I have an interesting bit of data that is a function of the customer's data entry process. Each time there is an update the data entry team simply appends the date and relevant comments in the same Excel cell. Thus it looks like this...

entry <- "9/10/2021 received request to order more beer. 9/15/2021 Beer arrived in old truck 10/09/2021 Sent notice to driver."

There are really only two things the team requires going forward and those are extracting the first date, and the last date with the relevant text.

It needs to be in a data frame like this.

First date | Last date   | note
----------- ------------- ----------------------
9/10/2021  | 10/09/2021  | Sent notice to driver

Thank you.

CodePudding user response：

Doubling entry to show this works on vectors of strings:

entry <- rep(entry, 2)

Base R solution:

gre <- gregexpr("[0-9]{1,2}/[0-9]{1,2}/[0-9]{2,4}.", entry)
# fix the "match.length" to extend until the next match or EOS
gre2 <- Map(function(G, txt) `attr<-`(G, "match.length", c(G[-1] - 1L, nchar(txt))), gre, entry)

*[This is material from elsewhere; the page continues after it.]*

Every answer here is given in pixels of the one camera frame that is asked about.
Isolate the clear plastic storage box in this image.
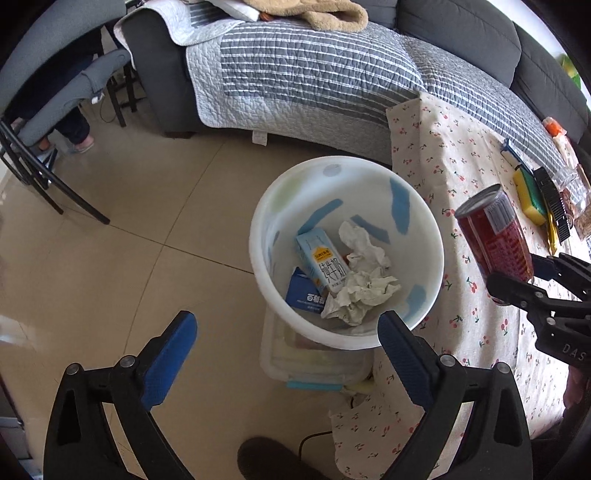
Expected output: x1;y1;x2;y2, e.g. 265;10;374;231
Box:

do.call(rbind, lapply(regmatches(entry, gre2), function(txt) {
  dat <- strcapture("([0-9]{1,2}/[0-9]{1,2}/[0-9]{2,4})\\s?(.*)", txt, list(date="", text=""))
  data.frame(first=dat$date[1],  last=dat$date[nrow(dat)], note=dat$text[nrow(dat)])
}))
#       first       last                   note
# 1 9/10/2021 10/09/2021 Sent notice to driver.
# 2 9/10/2021 10/09/2021 Sent notice to driver.

CodePudding user response：

You could try this:

library(stringr)
library(dplyr)

dates <- str_extract_all(entry, "\\d{1,2}/\\d{2}/\\d{4}")
text <- strsplit(entry, split = "(?<=\\d) ", perl=TRUE)

`First date` <- dates[[1]][1]
`Last date` <- dates[[1]][3]
note <- text[[1]][4]

df <- tibble(
  `First date`,
  `Last date`,
  note
)

df

# A tibble: 1 × 3
  `First date` `Last date` note                  
  <chr>        <chr>       <chr>                 
1 9/10/2021    10/09/2021  Sent notice to driver.